This is a repost of a blog post I wrote a few years ago, and the specific issues have changed (very dramatically in the case of China's demand for resources), but the underlying point remains germane. We must change how we live if we want to change the world.
Environmentalists all around the Salish Sea have
been campaigning for the past few weeks to try and block development of a
proposed coal export terminal at Cherry Point near Bellingham. I am in agreement that it is a
colossally bad idea on just about every level, and the sole justification for
this activity, which is just a larger part of the ongoing assault on the biosphere,
is to further enrich a small group of people who are obscenely rich. However, I
also have trouble seeing much point in putting my own limited time and
resources into doing anything about it.
I have better ways to use my time in order to make myself, my family, and my
community ready for the adverse changes that will be coming in the future. Even
supposing this bad idea were stopped, it would represent a great deal of effort
that could have been directed towards much more tangible goals that would
increase our society's resilience. Stopping the coal trains will not change
China's desire to import and burn more coal, and they will probably get it from
somewhere else (or even get the same coal via a different export terminal - say
on the Gulf Coast where local opposition would probably be much, much lower).
Stopping the coal trains will not discernibly affect the course of climate
change. And stopping the coal trains will not matter if our society continues
to prize hyper-mobility via privately owned cars, inexpensive consumer goods
(mostly produced in China), and a steadfast refusal to make any significant
alterations to our lifestyles.
And the last point directs us to the real problem. Almost everybody I know,
including the self-styled environmentalists, puts thousands of miles each year
on a privately owned car, spends a significant portion of their income on
consumer goods and the energy required to make those consumer goods work, eats
fresh produce out of season that has been transported hundreds or thousands of
miles, and generally wastes energy and material in a very extravagant manner.

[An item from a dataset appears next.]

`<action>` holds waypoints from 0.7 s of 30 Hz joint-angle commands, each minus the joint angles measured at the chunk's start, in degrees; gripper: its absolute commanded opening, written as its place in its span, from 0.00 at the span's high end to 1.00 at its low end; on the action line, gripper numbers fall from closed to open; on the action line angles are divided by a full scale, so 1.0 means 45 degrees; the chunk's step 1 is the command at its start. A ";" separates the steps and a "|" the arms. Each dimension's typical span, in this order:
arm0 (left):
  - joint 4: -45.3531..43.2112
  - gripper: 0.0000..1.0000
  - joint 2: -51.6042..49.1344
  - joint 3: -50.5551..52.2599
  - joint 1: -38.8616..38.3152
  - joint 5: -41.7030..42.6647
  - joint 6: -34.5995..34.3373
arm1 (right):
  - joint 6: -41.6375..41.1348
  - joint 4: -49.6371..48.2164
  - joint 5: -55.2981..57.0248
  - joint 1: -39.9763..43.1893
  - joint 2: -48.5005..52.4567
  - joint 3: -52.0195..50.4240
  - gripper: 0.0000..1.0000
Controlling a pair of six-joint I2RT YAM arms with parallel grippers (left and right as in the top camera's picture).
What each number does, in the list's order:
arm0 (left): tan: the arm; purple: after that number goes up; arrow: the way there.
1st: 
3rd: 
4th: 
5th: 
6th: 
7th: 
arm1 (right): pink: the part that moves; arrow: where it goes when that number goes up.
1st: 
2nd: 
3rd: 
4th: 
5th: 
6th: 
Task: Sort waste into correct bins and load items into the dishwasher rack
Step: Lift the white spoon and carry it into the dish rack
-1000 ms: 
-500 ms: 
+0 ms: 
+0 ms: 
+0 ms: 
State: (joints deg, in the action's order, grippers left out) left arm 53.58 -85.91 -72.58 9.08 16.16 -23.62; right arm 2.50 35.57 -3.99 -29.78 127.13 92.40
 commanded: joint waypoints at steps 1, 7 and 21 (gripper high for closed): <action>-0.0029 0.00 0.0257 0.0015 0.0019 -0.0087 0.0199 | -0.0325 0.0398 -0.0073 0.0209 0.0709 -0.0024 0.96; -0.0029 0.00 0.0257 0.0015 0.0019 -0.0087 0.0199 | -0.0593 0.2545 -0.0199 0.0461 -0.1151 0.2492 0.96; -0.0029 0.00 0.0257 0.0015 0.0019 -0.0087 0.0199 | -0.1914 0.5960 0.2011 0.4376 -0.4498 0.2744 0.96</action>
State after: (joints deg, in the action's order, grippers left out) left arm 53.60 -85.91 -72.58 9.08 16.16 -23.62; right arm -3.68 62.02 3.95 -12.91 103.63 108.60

(And I am not attempting to adopt a holier-than-thou stance: this criticism is
as much an indictment of my own behavior as it is anything else.) The
environmental movement has made an art form out of challenging the bad behavior
of XYZ corporation and maintaining that if we could control corporate greed and
misbehavior then all would be well (and by the way, ordinary people are mostly
blameless for our current troubles). The only problem with this narrative is
that it is not true, and even worse, it absolves us from looking seriously at
our own lifestyle choices.
If Americans weren't buying consumer goods by the container ship-load from
China, then China would probably be a lot less interested in burning coal from
Wyoming to power their factories. If Americans were making serious efforts to
reduce private automobile usage, then we might have the moral high ground to
criticize the dramatic expansion of China's auto fleet. And the examples could
So, rather than spend my time, energy, and resources trying to stop the coal
trains, I will use them to find and implement ways
to reduce my own resource usage and try to live a richer, fuller life as some
sort of being other than a "consumer".